El populismo crece y gana credibilidad. ¿Por
qué? Porque impulsa un discurso –¿qué ocurre? ¿por qué ocurre? ¿quién es el
culpable de lo que ocurre?– que necesita las respuestas –¿qué debemos hacer
para evitar y corregir lo que ocurre?– que él mismo brinda.
Porque, la
izquierda, en su afán de recuperar el crédito perdido, avala dicho discurso. El
resultado: el descrédito de la política, la –literalmente hablando– búsqueda y
captura de unos culpables –el político, la banca, el empresario– que lo son por
decreto, la glorificación del buen pueblo dotado de unas virtudes sin límite
que es expoliado por la casta político-económica que nos desgobierna. Ante la
perversidad del Sistema, el populismo –democracia real, soberanía del pueblo,
referéndum obligatorio para escuchar la verdadera voz del pueblo secuestrada
por los políticos elegidos según los procedimientos de la democracia puramente
formal– se presenta como única alternativa. El populismo ha logrado construir
un imaginario –un nosotros colectivo– susceptible de generar un nuevo sujeto
del cambio –el pueblo– frente al enemigo común constituido por la alianza entre
el político y el banquero. Gracias a esta demagogia, el populismo obtiene
credibilidad. ¿La complejidad de lo real? No cuenta. El discurso fácil que
anula el análisis riguroso gana la partida con –insisto– la anuencia de una
izquierda que juega el papel de comparsa –«tonto útil», se llamaba antes– y va
a salir trasquilada de su apuesta.
Los movimientos sociales y el populismo echan
raíces, porque el estereotipo –característica de la sociedad post en que
vivimos– ha alcanzado la categoría de figura del pensamiento.
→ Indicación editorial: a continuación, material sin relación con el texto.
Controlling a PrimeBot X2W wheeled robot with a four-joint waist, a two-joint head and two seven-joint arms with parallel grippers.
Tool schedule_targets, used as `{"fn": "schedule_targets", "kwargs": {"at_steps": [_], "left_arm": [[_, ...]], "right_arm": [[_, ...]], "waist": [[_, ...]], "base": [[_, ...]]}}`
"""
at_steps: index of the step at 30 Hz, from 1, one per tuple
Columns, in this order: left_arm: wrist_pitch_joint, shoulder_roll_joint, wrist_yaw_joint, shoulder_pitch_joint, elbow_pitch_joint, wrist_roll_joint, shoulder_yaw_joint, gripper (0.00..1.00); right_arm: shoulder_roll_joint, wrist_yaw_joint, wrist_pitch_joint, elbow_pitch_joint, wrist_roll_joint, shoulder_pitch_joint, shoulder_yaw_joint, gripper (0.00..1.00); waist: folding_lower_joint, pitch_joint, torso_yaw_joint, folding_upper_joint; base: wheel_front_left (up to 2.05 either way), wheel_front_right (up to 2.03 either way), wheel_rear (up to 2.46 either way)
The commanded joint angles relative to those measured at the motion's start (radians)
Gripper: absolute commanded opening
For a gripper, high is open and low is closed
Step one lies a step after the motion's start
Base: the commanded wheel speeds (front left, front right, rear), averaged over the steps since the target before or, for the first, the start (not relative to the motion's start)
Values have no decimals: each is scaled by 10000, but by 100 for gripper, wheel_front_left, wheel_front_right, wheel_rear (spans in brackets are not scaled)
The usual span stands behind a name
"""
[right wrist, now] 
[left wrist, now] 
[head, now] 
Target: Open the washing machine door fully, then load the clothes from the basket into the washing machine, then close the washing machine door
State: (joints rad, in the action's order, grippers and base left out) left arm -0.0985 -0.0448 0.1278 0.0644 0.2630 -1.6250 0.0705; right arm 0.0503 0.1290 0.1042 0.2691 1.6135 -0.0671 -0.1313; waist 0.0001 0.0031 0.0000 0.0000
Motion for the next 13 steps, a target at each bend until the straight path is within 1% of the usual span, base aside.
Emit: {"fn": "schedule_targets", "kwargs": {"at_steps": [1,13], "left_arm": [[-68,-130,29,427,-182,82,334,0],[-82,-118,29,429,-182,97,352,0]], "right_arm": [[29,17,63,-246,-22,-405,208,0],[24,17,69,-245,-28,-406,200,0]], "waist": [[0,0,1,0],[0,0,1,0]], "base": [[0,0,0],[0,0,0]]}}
El estereotipo
populista seduce, porque siempre encuentra un enemigo que combatir y siempre
tiene una respuesta fácil que ofrecer al buen pueblo. Y, también, porque
reafirma el «yo» e incrementa la autoestima de quien cree de haber apostado por
la regeneración social. Pero, el estereotipo populista también deslumbra,
ofusca, embauca y perturba. Propiamente hablando, el populismo es un movimiento
reactivo. Por tres razones: por su naturaleza inquisitorial que otorga
certificados de bondad y maldad a conveniencia; por su carácter prepolítico
semejante al de aquellos revolucionarios del siglo XVIII que tardaron décadas
en descubrir las virtudes de la democracia formal y el parlamentarismo; por la
deriva parapolítica que se vale de la «verdadera democracia» y de «la voluntad
del pueblo» para impulsar una movilización a la carta en prejuicio del sistema
democrático. Con estos mimbres, la política resulta difícil. Por ello –para que
el Sistema recupere la credibilidad perdida y las instituciones sigan
articulando el Estado–, los partidos políticos tradicionales –«Sí, podemos»–
han de coger el toro por los cuernos y actuar en consecuencia. Democracia y
ética pública. La democracia o el sistema de control y contrapesos
–cumplimiento de la ley, libertades fundamentales, división de poderes,
transparencia, crítica pública– que fundamenta el Estado de derecho. La ética
pública que se concreta en el derecho positivo y punitivo. Tan sencillo –tan complicado–
como eso. Solo así lograremos desactivar la tentación populista –la pesadilla
populista– a la que hoy nos inducen los movimientos sociales.